* What is required *
Find the word "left" in the listing, and copy out each line where it turns up.
□ □ □ □ □ □ □
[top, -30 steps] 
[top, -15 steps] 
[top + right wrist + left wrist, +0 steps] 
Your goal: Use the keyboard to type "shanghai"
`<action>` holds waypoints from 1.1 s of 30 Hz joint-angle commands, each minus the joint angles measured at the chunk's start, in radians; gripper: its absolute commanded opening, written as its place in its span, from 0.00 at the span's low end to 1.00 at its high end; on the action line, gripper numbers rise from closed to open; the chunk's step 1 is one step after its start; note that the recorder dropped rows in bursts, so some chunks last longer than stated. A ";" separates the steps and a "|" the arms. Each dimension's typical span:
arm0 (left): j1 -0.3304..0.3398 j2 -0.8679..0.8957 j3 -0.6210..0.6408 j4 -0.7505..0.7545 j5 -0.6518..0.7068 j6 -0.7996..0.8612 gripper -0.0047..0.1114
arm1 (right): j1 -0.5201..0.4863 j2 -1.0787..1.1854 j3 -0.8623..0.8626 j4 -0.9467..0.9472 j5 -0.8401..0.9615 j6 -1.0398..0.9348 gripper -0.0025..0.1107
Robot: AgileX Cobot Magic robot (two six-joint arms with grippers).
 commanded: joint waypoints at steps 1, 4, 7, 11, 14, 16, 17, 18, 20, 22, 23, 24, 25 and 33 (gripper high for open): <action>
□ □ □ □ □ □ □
* Response area *
[top + right wrist + left wrist, +0 steps] 
arm0 (left): j1 -0.3304..0.3398 j2 -0.8679..0.8957 j3 -0.6210..0.6408 j4 -0.7505..0.7545 j5 -0.6518..0.7068 j6 -0.7996..0.8612 gripper -0.0047..0.1114

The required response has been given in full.